What you are asked to do
Without altering a word, return the records below, but exclude the pictures.

^^^^^^^^^^^^^^^^

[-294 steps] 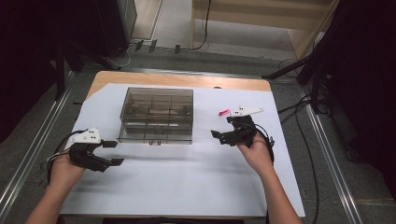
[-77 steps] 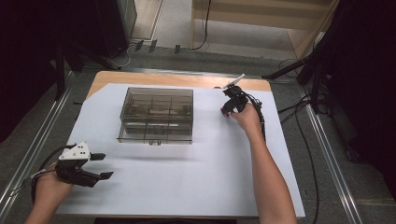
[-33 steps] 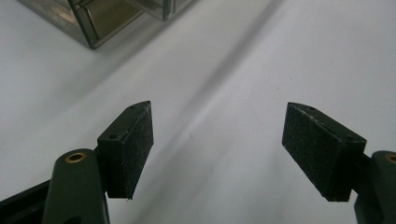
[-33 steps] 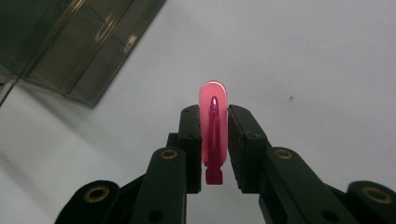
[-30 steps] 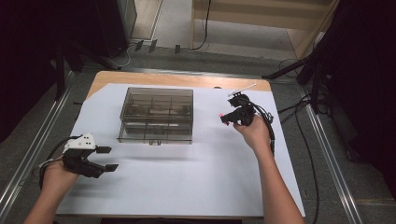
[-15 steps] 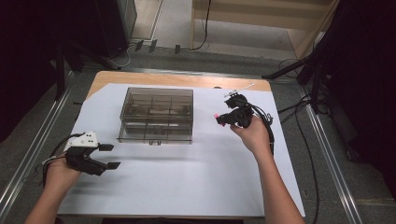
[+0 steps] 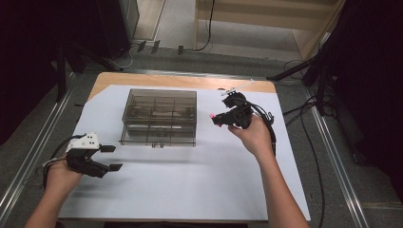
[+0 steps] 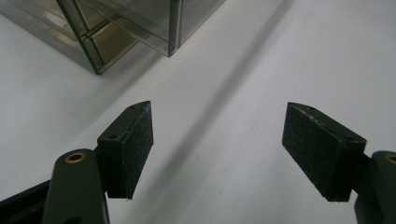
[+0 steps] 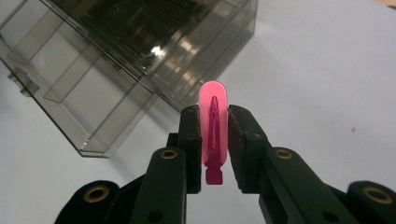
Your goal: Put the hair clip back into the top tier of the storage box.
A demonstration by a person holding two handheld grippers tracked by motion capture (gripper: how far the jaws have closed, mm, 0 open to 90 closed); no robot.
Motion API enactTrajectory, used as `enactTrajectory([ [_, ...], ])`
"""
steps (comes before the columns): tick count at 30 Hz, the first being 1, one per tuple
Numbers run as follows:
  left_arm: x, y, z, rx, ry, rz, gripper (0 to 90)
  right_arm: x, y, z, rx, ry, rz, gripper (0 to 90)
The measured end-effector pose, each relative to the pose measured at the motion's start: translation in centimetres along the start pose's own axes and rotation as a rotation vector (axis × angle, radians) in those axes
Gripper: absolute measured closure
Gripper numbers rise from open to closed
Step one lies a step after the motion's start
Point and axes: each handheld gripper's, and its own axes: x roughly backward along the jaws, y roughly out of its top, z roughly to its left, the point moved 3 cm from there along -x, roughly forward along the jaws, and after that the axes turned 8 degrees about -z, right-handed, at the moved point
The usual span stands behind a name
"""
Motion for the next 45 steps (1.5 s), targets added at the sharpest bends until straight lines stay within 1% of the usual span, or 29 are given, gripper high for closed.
enactTrajectory([
  [2, 0.1, 0.0, 0.0, -0.002, 0.001, -0.002, 26.3, 0.1, 0.1, 0.1, 0.005, 0.001, -0.003, 77.0],
  [5, 0.1, 0.0, 0.0, 0.001, 0.002, -0.001, 26.3, 0.5, 0.5, 1.0, 0.018, 0.012, -0.009, 76.9],
  [8, 0.0, 0.0, 0.0, 0.000, 0.001, 0.001, 26.2, 0.6, 0.7, 1.4, 0.022, 0.027, -0.014, 76.9],
  [9, 0.0, 0.0, 0.0, -0.001, 0.001, 0.003, 26.2, 0.6, 0.9, 1.9, 0.034, 0.031, -0.015, 76.9],
  [11, 0.0, 0.0, 0.0, -0.002, -0.001, 0.002, 26.2, 0.6, 1.0, 2.1, 0.043, 0.032, -0.016, 77.0],
  [12, 0.0, 0.0, 0.0, 0.000, 0.000, 0.001, 26.3, 0.6, 1.2, 2.8, 0.056, 0.042, -0.017, 76.9],
  [14, 0.0, 0.0, 0.0, 0.001, 0.000, -0.001, 26.2, 0.6, 1.3, 3.0, 0.058, 0.044, -0.017, 76.9],
  [19, 0.0, 0.1, 0.0, -0.004, 0.000, -0.001, 26.3, 0.6, 1.6, 4.0, 0.081, 0.054, -0.019, 76.9],
  [23, 0.0, 0.1, 0.0, -0.005, -0.001, -0.002, 26.2, 0.1, 1.7, 4.8, 0.096, 0.066, -0.005, 76.9],
  [27, -0.1, 0.1, 0.0, -0.007, -0.001, 0.000, 26.3, -0.4, 1.7, 5.1, 0.107, 0.069, 0.003, 76.9],
  [34, 0.1, 0.0, 0.0, -0.006, 0.005, -0.006, 26.2, -1.5, 1.8, 6.2, 0.127, 0.090, 0.026, 76.8],
  [36, 0.2, 0.0, -0.1, -0.007, 0.006, -0.005, 26.2, -1.6, 1.8, 6.3, 0.128, 0.091, 0.029, 76.8],
  [40, 0.4, -0.1, -0.2, -0.009, 0.010, -0.003, 26.2, -2.5, 1.9, 6.8, 0.145, 0.104, 0.048, 76.8],
  [45, 0.6, -0.3, -0.4, -0.008, 0.017, -0.005, 26.1, -3.1, 1.9, 7.1, 0.153, 0.111, 0.062, 76.8],
])
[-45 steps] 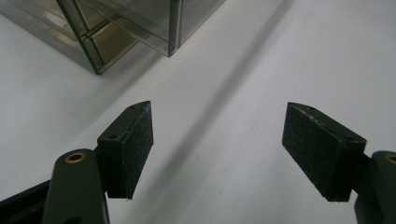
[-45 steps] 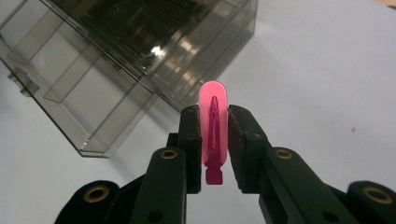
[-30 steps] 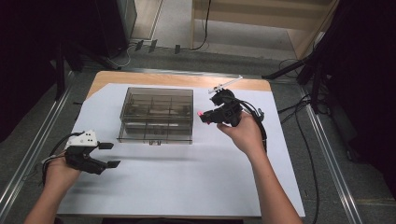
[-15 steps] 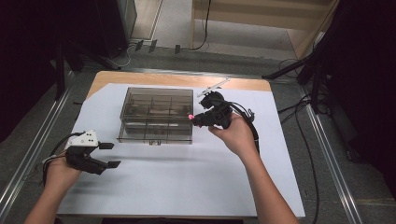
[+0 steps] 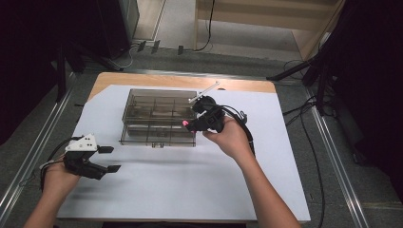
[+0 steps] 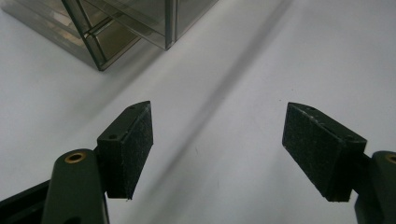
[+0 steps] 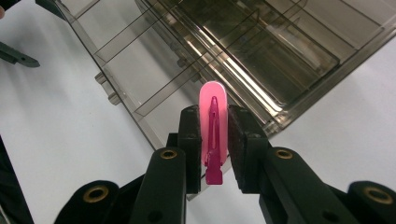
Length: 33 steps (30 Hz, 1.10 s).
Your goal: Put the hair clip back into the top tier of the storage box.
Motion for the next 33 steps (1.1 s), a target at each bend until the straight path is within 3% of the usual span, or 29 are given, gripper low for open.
enactTrajectory([
  [12, 0.5, -0.4, -0.1, 0.008, 0.012, 0.001, 26.0, -2.3, 0.1, 0.9, 0.031, 0.019, 0.050, 76.8],
  [33, 0.4, -0.4, -0.2, 0.005, 0.011, 0.008, 26.0, -4.9, -0.8, 1.0, 0.054, -0.009, 0.123, 76.4],
])
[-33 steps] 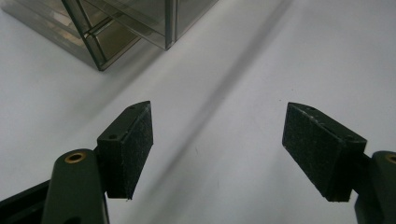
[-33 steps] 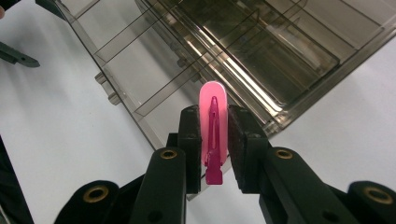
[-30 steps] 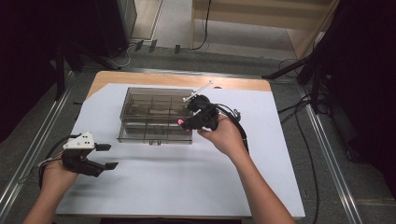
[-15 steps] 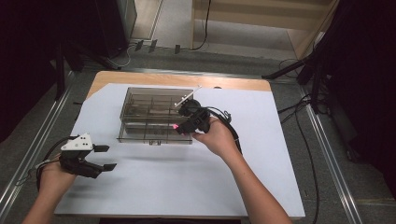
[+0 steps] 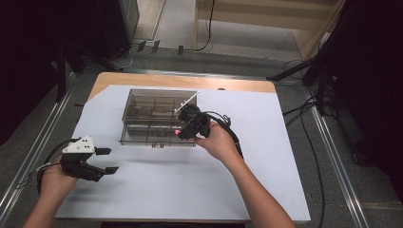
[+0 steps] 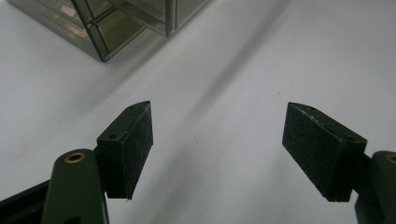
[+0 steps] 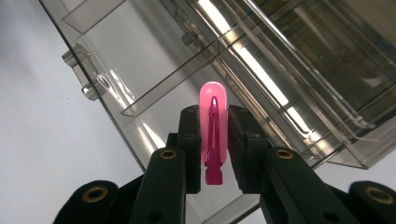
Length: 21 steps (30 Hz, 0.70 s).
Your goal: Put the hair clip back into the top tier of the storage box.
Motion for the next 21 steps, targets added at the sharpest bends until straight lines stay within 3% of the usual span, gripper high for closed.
enactTrajectory([
  [21, -0.04, 0.03, 0.08, -0.001, 0.000, 0.000, 26.0, 0.04, 0.11, -0.16, -0.018, 0.019, -0.014, 72.8],
])
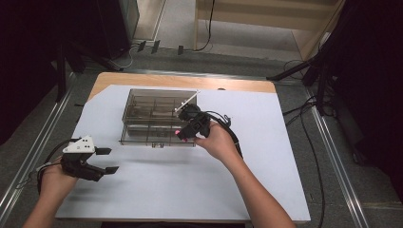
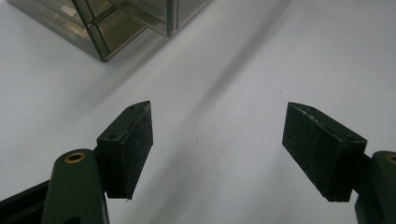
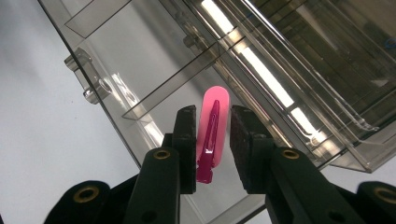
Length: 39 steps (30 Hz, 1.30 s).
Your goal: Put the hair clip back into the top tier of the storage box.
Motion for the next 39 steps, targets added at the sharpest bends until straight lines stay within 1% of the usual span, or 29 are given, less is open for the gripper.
enactTrajectory([
  [4, -0.1, 0.1, 0.0, 0.000, -0.004, 0.002, 26.0, 0.4, 0.1, 0.0, 0.003, 0.002, -0.020, 71.2],
  [6, -0.2, 0.1, 0.0, -0.003, -0.004, 0.003, 26.0, 0.6, 0.2, 0.1, -0.005, 0.010, -0.039, 68.1],
  [7, -0.2, 0.2, 0.0, -0.003, -0.004, 0.002, 26.0, 0.8, 0.2, 0.1, -0.001, 0.018, -0.052, 65.9],
  [10, -0.3, 0.1, 0.0, -0.004, -0.004, 0.004, 26.1, 1.3, 0.3, 0.1, 0.017, 0.018, -0.089, 62.1],
  [13, -0.2, 0.1, 0.1, -0.003, -0.003, 0.003, 26.0, 1.9, 0.6, 0.1, 0.023, 0.024, -0.119, 57.9],
  [15, -0.2, 0.1, 0.1, -0.002, -0.002, 0.004, 26.0, 2.0, 0.7, 0.1, 0.023, 0.024, -0.122, 57.6],
  [22, -0.4, 0.2, 0.1, -0.005, -0.005, 0.008, 26.0, 3.2, 0.9, -0.1, 0.026, 0.022, -0.146, 54.1],
  [24, -0.4, 0.2, 0.0, -0.004, -0.005, 0.011, 26.0, 3.6, 0.9, -0.3, 0.026, 0.014, -0.154, 53.2],
  [29, -0.3, 0.1, -0.1, -0.007, -0.004, 0.014, 26.0, 4.6, 0.6, -1.1, 0.003, -0.002, -0.175, 52.8],
  [33, -0.2, 0.1, -0.1, -0.011, -0.008, 0.005, 26.0, 5.3, 0.4, -1.7, -0.008, -0.015, -0.187, 52.8],
  [39, -0.4, 0.3, -0.1, -0.011, -0.012, 0.005, 26.0, 6.1, -0.2, -2.8, -0.028, -0.040, -0.194, 52.2],
])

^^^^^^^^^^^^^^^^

Task output
[-294 steps] 
[-77 steps] 
[-33 steps] 
[-33 steps] 
[-30 steps] 
[-15 steps] 
[+0 steps] 
[+0 steps] 
[+0 steps] 
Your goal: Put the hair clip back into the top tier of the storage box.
A demonstration by a person holding two handheld grippers tracked by motion capture (gripper: how far the jaws have closed, mm, 0 open to 90 closed); no robot.
Motion API enactTrajectory, used as `enactTrajectory([ [_, ...], ])`
"""
steps (comes before the columns): tick count at 30 Hz, the first being 1, one per tuple
Numbers run as follows:
  left_arm: x, y, z, rx, ry, rz, gripper (0 to 90)
  right_arm: x, y, z, rx, ry, rz, gripper (0 to 90)
The measured end-effector pose, each relative to the pose measured at the motion's start: translation in centimetres along the start pose's own axes and rotation as a rotation vector (axis × angle, radians) in those axes
Gripper: absolute measured closure
Gripper numbers rise from open to closed
Step one lies a step after the motion's start
Point and axes: each handheld gripper's, and its own axes: x roughly backward along the jaws, y roughly out of its top, z roughly to its left, the point moved 3 cm from there along -x, roughly forward along the jaws, and after that the axes turned 8 degrees about -z, right-handed, at the moved point
The usual span stands behind a name
"""
Motion for the next 45 steps (1.5 s), targets added at the sharpest bends until straight lines stay within 1% of the usual span, or 29 are given, gripper high for closed.
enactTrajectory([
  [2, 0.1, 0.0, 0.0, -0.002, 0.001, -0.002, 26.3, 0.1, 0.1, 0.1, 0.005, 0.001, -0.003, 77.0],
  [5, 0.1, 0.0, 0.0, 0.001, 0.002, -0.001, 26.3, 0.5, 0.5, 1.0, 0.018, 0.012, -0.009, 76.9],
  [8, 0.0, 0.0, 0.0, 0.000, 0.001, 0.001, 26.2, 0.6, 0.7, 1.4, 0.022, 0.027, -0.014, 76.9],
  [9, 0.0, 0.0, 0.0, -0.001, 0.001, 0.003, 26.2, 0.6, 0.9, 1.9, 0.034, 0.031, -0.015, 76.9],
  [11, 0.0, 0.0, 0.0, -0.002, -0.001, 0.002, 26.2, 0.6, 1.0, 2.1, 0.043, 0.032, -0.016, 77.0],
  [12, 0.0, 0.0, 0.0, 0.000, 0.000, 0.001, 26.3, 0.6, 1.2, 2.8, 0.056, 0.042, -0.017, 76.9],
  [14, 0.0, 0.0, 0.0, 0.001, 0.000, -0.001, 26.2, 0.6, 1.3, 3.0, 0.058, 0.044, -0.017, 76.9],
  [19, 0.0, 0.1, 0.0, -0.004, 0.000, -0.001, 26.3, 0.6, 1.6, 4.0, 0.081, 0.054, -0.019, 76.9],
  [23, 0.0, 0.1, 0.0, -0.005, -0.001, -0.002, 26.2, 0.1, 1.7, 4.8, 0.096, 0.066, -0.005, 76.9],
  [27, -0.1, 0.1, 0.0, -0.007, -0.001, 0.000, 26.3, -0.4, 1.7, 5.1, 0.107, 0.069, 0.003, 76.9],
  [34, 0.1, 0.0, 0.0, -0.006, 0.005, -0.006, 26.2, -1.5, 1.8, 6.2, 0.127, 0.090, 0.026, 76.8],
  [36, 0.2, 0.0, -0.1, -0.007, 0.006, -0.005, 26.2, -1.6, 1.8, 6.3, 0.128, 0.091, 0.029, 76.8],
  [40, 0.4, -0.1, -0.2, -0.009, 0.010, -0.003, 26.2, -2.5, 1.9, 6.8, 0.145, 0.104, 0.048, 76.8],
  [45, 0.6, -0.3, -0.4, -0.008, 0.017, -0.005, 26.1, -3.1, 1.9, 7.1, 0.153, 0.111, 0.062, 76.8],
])
[-45 steps] 
[-45 steps] 
[-30 steps] 
[-15 steps] 
[+0 steps] 
[+0 steps] 
[+0 steps] 
Length: 33 steps (30 Hz, 1.10 s).
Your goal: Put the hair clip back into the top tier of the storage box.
Motion for the next 33 steps (1.1 s), a target at each bend until the straight path is within 3% of the usual span, or 29 are given, gripper low for open.
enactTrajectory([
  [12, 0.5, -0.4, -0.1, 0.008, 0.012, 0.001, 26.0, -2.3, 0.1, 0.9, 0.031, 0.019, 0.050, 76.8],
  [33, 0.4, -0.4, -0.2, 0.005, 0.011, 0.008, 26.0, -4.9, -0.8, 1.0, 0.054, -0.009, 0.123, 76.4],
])
[-33 steps] 
[-33 steps] 
[-30 steps] 
[-15 steps] 
[+0 steps] 
[+0 steps] 
[+0 steps] 
Length: 21 steps (30 Hz, 0.70 s).
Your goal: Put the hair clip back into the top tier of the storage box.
Motion for the next 21 steps, targets added at the sharpest bends until straight lines stay within 3% of the usual span, gripper high for closed.
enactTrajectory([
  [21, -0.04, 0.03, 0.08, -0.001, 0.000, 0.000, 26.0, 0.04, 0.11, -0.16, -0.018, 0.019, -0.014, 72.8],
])
Length: 39 steps (30 Hz, 1.30 s).
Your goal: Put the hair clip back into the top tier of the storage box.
Motion for the next 39 steps, targets added at the sharpest bends until straight lines stay within 1% of the usual span, or 29 are given, less is open for the gripper.
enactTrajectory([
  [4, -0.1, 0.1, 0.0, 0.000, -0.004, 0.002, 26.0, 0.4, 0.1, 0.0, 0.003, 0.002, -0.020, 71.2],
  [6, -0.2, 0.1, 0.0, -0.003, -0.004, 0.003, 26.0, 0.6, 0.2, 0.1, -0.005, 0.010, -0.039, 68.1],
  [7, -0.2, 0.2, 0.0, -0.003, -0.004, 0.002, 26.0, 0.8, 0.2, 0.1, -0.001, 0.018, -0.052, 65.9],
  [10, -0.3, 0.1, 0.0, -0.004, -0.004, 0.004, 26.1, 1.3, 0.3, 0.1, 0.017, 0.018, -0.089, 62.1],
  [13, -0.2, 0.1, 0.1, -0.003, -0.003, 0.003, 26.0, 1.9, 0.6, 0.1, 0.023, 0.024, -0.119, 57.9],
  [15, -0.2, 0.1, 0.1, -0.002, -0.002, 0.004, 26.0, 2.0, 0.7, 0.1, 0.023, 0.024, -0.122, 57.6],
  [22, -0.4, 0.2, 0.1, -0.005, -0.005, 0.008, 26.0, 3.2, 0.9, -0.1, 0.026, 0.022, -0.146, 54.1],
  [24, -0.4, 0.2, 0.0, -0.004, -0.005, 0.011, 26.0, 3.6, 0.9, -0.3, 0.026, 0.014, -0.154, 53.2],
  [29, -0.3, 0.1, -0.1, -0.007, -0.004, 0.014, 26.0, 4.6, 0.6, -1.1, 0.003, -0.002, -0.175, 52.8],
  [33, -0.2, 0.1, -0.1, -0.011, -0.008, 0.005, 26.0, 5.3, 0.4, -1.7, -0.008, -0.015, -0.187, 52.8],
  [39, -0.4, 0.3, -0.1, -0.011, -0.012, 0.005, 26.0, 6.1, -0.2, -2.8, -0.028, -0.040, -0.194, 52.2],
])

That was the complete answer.